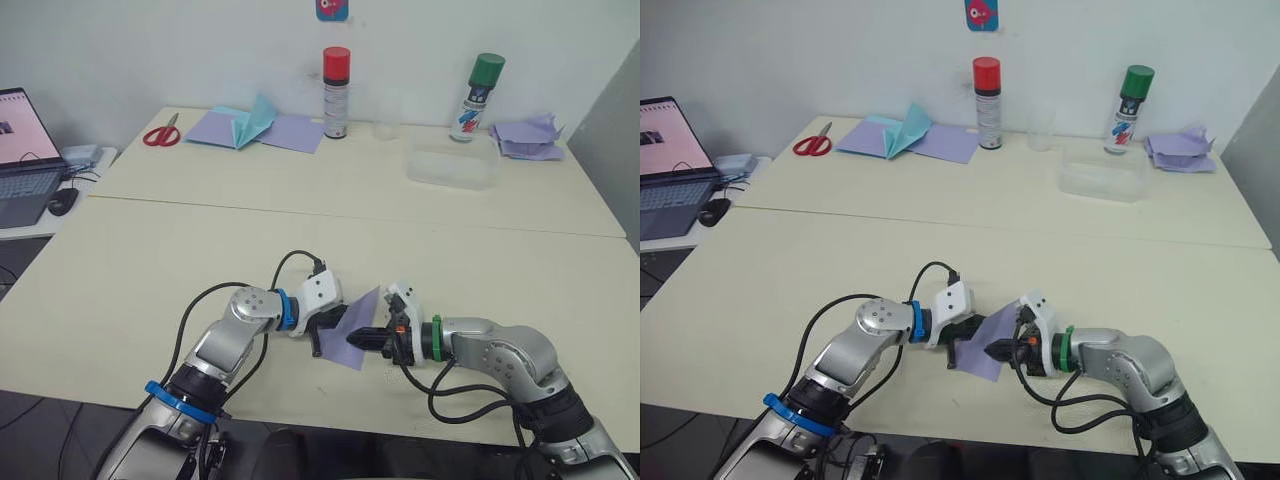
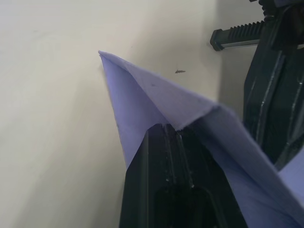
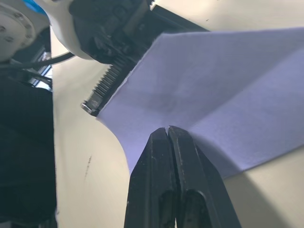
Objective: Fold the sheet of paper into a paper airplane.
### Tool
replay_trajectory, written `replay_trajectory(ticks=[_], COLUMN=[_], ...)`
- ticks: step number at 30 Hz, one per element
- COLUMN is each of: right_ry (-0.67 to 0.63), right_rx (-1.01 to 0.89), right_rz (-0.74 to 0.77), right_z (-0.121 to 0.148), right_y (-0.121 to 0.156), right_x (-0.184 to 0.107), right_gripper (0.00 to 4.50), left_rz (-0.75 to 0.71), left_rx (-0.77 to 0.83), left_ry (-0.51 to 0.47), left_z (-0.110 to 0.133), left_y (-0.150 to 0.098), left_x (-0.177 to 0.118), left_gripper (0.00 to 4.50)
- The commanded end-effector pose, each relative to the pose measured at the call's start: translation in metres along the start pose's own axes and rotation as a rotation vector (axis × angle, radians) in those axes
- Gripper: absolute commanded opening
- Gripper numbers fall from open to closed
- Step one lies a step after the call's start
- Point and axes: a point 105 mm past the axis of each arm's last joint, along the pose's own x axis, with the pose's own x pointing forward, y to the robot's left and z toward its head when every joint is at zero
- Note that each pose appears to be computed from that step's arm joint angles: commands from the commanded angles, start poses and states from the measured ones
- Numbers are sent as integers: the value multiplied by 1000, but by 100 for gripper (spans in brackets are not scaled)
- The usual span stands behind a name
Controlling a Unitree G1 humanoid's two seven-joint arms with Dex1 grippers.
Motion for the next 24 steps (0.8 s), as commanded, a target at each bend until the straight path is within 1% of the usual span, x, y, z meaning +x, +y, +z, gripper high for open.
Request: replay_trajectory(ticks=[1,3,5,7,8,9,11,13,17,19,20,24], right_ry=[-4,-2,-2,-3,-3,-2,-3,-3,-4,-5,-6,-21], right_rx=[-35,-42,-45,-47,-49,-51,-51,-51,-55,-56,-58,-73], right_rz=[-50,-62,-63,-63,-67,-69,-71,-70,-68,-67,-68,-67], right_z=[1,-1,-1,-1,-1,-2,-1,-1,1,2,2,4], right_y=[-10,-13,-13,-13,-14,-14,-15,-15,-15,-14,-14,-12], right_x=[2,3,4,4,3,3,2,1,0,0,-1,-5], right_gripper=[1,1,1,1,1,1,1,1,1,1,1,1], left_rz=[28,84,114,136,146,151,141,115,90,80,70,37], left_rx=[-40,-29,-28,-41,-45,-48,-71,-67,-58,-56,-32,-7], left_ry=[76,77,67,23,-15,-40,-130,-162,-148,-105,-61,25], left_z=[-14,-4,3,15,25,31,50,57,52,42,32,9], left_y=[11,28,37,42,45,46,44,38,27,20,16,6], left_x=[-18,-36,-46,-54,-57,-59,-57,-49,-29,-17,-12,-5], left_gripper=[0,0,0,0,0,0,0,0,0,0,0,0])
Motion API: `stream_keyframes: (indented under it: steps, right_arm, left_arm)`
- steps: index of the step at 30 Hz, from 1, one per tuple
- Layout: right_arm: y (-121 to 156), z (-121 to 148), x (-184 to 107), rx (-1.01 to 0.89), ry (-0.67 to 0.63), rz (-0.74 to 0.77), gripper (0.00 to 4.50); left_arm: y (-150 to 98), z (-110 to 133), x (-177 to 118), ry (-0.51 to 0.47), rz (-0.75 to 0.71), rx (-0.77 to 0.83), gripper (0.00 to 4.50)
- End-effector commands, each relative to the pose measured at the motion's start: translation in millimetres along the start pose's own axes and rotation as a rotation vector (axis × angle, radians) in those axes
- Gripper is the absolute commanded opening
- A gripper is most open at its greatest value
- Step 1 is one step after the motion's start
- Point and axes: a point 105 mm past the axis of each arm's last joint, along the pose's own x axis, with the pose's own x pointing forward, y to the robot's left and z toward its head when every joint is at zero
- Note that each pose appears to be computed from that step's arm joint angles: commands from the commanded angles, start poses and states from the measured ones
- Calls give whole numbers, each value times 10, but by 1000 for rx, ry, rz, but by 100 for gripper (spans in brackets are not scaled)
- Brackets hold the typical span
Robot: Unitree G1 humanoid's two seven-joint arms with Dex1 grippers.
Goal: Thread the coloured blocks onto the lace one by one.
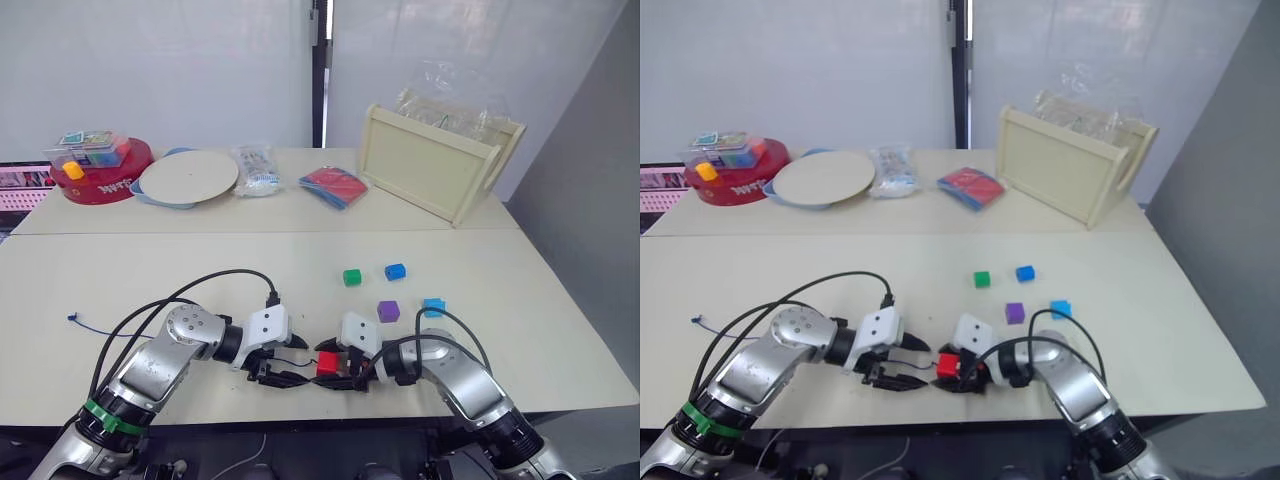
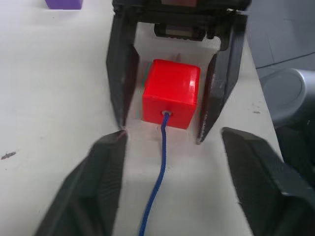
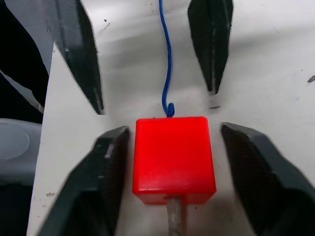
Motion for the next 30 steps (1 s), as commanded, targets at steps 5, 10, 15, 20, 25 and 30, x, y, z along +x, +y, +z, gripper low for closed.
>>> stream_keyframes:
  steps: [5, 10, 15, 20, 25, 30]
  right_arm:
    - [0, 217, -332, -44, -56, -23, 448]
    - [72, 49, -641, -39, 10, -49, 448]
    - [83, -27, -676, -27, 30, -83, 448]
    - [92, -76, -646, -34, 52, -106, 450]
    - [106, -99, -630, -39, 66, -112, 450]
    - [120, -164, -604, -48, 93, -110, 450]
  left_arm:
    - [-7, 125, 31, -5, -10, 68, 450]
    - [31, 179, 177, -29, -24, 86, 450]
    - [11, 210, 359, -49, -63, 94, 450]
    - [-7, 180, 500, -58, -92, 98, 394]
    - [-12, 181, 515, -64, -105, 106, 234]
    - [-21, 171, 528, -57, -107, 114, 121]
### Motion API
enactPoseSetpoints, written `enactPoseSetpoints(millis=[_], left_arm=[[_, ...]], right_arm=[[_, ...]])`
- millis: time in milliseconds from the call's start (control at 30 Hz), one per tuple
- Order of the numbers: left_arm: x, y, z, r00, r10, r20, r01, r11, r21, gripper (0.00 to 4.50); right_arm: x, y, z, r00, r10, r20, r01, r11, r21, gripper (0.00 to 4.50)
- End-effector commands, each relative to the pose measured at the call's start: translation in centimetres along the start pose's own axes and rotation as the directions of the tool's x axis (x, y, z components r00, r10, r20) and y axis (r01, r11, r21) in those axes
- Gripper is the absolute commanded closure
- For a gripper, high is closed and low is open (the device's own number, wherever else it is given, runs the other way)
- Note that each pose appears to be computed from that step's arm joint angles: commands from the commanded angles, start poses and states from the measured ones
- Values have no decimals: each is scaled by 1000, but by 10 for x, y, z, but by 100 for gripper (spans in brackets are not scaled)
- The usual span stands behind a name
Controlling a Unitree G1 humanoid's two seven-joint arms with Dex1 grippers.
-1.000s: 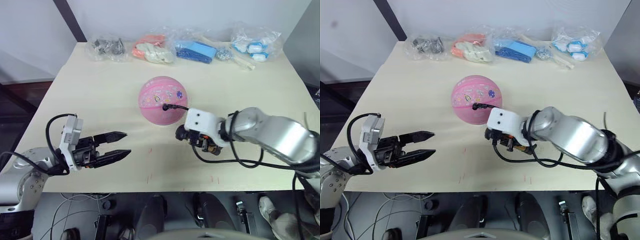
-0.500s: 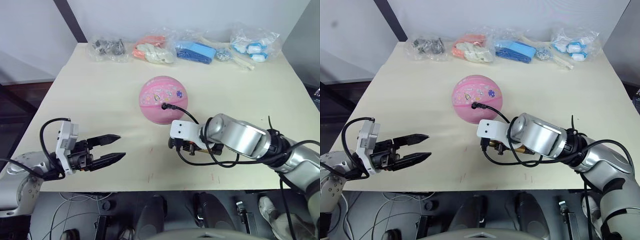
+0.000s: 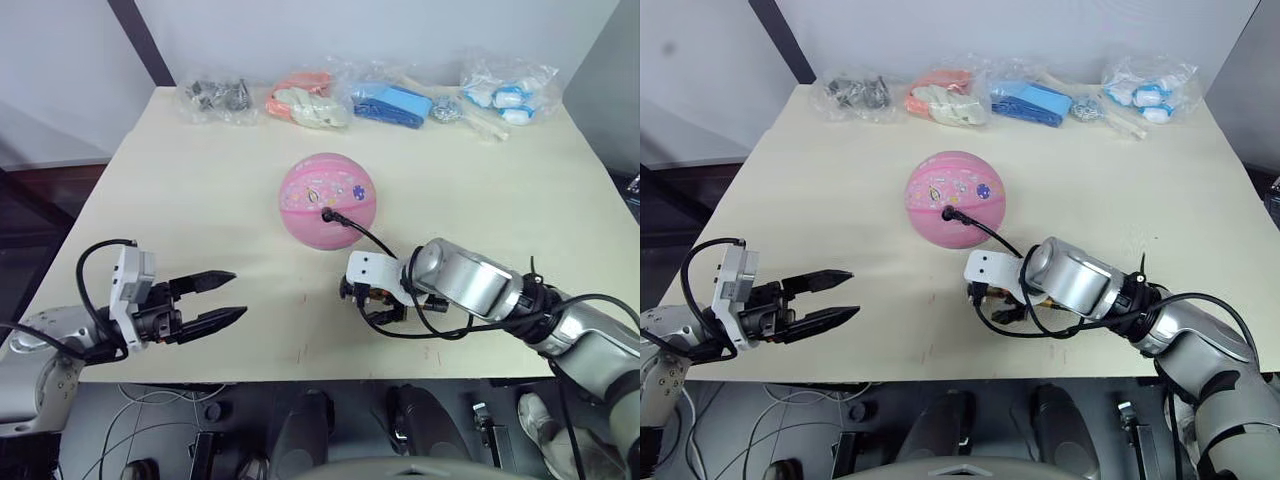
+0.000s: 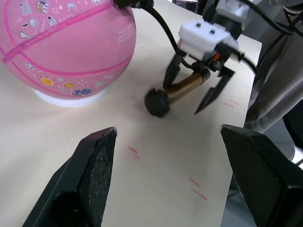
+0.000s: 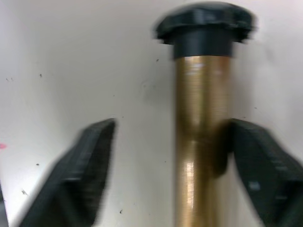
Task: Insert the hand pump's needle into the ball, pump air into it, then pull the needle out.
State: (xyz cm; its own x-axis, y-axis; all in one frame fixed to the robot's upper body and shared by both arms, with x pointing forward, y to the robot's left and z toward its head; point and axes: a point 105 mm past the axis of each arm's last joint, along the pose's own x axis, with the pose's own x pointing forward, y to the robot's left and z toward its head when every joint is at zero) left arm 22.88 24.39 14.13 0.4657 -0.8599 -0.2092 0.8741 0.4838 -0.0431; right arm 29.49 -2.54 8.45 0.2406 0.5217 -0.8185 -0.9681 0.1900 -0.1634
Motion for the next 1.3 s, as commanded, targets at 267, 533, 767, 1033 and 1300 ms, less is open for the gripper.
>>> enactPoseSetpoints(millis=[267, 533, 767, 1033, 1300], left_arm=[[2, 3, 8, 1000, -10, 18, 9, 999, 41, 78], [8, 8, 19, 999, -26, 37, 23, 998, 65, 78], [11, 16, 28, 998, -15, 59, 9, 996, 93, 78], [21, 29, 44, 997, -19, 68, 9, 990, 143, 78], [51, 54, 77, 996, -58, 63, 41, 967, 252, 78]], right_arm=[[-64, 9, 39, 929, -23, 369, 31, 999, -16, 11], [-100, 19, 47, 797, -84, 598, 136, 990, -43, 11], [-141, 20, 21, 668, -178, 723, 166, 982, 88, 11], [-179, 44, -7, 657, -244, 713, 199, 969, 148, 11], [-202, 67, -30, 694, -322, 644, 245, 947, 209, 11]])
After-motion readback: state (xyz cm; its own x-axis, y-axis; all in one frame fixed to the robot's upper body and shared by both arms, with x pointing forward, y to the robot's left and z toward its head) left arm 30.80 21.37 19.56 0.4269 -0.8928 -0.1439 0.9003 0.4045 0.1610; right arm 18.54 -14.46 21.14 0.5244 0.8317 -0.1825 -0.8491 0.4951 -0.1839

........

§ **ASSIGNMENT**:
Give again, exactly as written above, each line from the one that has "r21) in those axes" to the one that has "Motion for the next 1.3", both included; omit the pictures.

§ **RESULT OF THIS EXERCISE**:
- End-effector commands, each relative to the pose measured at the call's start: translation in centimetres along the start pose's own axes and rotation as the directions of the tool's x axis (x, y, z components r00, r10, r20) and y axis (r01, r11, r21) in those axes
- Gripper is the absolute commanded closure
- For a gripper, high is closed and low is open (the device's own number, wherever else it is given, runs the other way)
- Note that each pose appears to be computed from that step's arm joint angles: commands from the commanded angles, start poses and states from the measured ones
- Values have no decimals: each is scaled by 1000, but by 10 for x, y, z, but by 100 for gripper (spans in brackets are not scaled)
- The usual span stands behind a name
Controlling a Unitree G1 humanoid's two seven-joint arms with Dex1 grippers.
-1.000s: 
-0.500s: 
+0.000s: 
+0.000s: 
+0.000s: 
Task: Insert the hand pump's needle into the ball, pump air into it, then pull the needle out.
State: (xyz cm; its own x-axis, y-axis; all in one frame fixed to the robot's upper body and shared by both arms, with x pointing forward, y to the robot's left and z toward its head; point and axes: a point 105 mm past the axis of each arm's last joint, along the pose's own x axis, with the pose's own x pointing forward, y to the robot's left and z toward its head when every joint is at zero) left arm 22.88 24.39 14.13 0.4657 -0.8599 -0.2092 0.8741 0.4838 -0.0431; right arm 29.49 -2.54 8.45 0.2406 0.5217 -0.8185 -0.9681 0.1900 -0.1634
Motion for the next 1.3 s, as commanded, targets at 267, 533, 767, 1033 and 1300 ms, less is open for the gripper.

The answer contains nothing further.